Stored records:
-- Opening Marker --
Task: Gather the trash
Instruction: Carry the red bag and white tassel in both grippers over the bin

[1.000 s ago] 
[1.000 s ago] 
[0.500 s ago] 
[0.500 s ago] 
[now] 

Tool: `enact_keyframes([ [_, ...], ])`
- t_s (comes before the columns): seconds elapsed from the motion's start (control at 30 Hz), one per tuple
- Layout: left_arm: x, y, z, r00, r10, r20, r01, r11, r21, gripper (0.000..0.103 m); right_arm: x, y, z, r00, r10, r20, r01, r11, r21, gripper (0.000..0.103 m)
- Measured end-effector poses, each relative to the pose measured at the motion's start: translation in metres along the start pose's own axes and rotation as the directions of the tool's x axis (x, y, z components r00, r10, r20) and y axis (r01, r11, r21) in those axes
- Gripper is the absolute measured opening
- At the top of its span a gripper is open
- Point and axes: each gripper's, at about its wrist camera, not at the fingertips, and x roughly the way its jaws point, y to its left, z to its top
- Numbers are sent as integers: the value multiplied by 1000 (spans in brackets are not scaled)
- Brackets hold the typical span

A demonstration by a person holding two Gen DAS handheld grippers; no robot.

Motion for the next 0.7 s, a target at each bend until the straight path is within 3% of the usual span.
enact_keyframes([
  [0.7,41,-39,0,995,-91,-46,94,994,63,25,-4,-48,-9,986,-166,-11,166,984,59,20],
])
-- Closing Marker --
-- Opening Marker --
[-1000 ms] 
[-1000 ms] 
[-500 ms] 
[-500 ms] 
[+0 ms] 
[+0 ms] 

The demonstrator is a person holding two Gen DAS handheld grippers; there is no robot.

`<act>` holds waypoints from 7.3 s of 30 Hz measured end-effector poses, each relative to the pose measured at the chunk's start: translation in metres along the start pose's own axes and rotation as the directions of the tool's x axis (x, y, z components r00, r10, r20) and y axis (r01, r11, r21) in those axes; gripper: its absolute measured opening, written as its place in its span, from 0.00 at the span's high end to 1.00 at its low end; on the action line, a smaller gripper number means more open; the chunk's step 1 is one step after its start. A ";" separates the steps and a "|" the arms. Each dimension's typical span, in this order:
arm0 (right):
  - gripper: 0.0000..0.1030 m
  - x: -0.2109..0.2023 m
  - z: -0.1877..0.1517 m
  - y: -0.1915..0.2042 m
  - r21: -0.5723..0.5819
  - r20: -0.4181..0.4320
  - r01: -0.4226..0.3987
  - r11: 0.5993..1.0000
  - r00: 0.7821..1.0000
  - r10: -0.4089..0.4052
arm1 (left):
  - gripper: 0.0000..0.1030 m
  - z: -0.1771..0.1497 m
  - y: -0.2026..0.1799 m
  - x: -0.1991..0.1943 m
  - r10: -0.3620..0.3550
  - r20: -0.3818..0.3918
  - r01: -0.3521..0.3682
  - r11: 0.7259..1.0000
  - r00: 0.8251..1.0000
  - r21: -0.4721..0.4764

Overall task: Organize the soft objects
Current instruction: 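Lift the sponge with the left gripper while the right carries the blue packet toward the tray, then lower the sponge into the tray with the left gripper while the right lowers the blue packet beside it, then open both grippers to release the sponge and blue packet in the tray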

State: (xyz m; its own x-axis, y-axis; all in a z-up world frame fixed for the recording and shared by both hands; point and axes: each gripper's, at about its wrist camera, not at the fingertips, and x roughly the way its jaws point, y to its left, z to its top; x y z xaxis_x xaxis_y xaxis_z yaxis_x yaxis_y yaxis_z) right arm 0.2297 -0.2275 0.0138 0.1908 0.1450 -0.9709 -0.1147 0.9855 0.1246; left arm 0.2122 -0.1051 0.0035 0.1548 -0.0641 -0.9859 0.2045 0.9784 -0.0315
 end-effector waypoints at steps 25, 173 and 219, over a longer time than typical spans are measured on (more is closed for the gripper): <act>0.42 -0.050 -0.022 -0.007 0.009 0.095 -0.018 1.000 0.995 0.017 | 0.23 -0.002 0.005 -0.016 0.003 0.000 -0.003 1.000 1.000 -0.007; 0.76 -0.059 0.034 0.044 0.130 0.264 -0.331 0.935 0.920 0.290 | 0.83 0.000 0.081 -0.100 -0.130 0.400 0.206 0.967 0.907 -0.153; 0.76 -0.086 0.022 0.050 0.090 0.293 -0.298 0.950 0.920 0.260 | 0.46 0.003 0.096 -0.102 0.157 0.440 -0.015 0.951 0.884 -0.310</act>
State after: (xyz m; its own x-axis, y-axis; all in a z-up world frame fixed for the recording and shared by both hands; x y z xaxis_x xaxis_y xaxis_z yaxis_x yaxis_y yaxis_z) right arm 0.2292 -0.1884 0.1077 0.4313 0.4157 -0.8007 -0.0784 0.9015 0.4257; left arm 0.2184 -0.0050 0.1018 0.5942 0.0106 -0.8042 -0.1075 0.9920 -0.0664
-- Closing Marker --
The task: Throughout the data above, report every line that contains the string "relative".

Reply to the task:
- Measured end-effector poses, each relative to the pose measured at the motion's start: translation in metres along the start pose's own axes and rotation as the directions of the tool's x axis (x, y, z components r00, r10, r20) and y axis (r01, r11, r21) in those axes
`<act>` holds waypoints from 7.3 s of 30 Hz measured end-effector poses, each relative to the pose measured at the chunk's start: translation in metres along the start pose's own axes and rotation as the directions of the tool's x axis (x, y, z components r00, r10, r20) and y axis (r01, r11, r21) in those axes; gripper: its absolute measured opening, written as its place in its span, from 0.00 at the span's high end to 1.00 at its low end; on the action line, a smaller gripper number means more open; the chunk's step 1 is one step after its start. A ";" separates the steps and a "|" the arms. Each dimension's typical span, in this order:

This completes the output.